2.3 Entity Statistics

Dimension Hierarchy Levels Total Entities
Period 1 72 months (202001-202512)
Region 6 2 overseas/domestic, 11 sales regions, 22 countries, 37 national areas, 46 provinces, 47 cities
Product 4 3 (Lv0), 19 (Lv1), 93 (Lv2), 353 (Lv3)
Customer 4 4 (Lv1), 9 (Lv2), 14 (Lv3), 22 (Lv4)
Dealer 3 3 (Lv1), 5 (Lv2), 9 (Lv3) including 'Direct Sales'
Report Item 4 2 (Lv0), 6 (Lv1), 10 (Lv2), 22 (Lv3)
Contract/Project 2 40,756 distinct contracts, 46,895 distinct projects
Caliber 1 2 calibers (A, B)
Currency 1 3 currencies (CNY, EUR, USD)

2.4 Database Explanation

RubikBench is a database containing the financial data of APEX, an (imaginary) international automobile manufacturing and sales company. As a financial database, it is designed to support various analytical queries related to the company's operations, sales, and financial performance. This (imaginary) company operates mainly in China, the United States, and Europe. Therefore the database is bilingual, with both English and Chinese values, and uses three currencies: CNY, USD, and EUR.
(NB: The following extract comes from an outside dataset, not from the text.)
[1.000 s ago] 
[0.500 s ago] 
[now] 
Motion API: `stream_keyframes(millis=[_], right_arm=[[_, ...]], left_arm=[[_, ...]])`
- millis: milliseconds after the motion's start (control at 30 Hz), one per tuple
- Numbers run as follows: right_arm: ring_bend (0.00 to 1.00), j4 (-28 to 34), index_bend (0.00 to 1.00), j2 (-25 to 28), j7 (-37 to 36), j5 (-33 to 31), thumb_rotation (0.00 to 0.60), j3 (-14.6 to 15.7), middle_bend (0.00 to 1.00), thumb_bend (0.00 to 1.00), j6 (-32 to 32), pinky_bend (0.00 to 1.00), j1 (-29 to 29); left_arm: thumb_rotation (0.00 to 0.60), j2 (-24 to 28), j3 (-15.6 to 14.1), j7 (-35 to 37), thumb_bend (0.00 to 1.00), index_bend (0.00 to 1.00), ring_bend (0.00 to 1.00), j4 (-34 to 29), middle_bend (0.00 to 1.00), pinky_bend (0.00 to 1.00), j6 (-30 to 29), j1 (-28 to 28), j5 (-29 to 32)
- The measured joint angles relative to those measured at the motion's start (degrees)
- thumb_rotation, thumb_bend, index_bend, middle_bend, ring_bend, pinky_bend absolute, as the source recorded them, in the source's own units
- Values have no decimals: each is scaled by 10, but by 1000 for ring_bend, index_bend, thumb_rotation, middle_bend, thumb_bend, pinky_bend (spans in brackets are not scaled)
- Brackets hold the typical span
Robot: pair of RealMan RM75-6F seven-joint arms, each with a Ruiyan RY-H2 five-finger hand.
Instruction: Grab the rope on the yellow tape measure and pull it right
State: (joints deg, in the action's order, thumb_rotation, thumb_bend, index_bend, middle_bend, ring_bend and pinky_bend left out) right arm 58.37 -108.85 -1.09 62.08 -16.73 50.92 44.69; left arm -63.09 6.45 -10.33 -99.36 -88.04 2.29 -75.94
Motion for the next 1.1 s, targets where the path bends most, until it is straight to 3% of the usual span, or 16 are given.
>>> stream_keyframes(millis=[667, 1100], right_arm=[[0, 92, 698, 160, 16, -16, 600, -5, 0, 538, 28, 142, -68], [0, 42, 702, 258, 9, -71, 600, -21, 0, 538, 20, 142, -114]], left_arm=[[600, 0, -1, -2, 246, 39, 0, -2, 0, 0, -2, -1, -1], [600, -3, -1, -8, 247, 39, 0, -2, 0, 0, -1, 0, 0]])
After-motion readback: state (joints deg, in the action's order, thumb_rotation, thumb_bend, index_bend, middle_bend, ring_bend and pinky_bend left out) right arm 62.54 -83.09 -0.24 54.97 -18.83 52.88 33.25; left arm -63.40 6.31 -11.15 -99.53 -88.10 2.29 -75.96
Specifically, there are 6 key dimensions: Period (time, monthly), Product, Region, Customer, Dealer, and Report Item (revenues and expenses). Also, there are extra dimensions including: Contract, Project, Currency, and Caliber.

The minimal granularity of the data is a payment of a project. Each project happens between APEX and a customer at a specific region, with an optional dealer, over a period of time. Payments of a project can be distributed over multiple months in that time period. Each project may contain multiple products. Each contract may contain multiple projects.

RubikBench contains 20 tables of 4 major categories, all of them are aggregated views over the fact table (which is not exposed directly):

  • The INCOME tables, which contain data aggregated over project and dealer, and only includes revenues. The INCOME tables are the smallest tables in RubikBench, aiming for quick analytical queries.
  • The BUDGET_AND_FORECAST tables, which contain data aggregated over project, customer, and dealer. These tables contain only amt/forecast/budget/target values. Notice that the semantics of these values could be counter-intuitive: While the target value is the target for monthly revenues and expenses in YYYYMM, as one would expect; the forecast value of YYYYMM is the forecast of YYYY12 (yearly) based on the information available at the end of YYYYMM; the budget of YYYYMM is a constant value indicating the yearly budget duplicated for each month in the year.
  • The PROFIT_AND_LOSS table, which contains data aggregated only over project. It contains the most comprehensive dimensions and measures, including both revenues and expenses. It is the largest table in RubikBench, aiming to support detailed financial analysis.
  • The SALES_LEDGER table, which contains the lowest granularity data, i.e., payment-level data. It is designed to support detailed audit and traceability of sales. However, it is limited to sales-related revenues and expenses only.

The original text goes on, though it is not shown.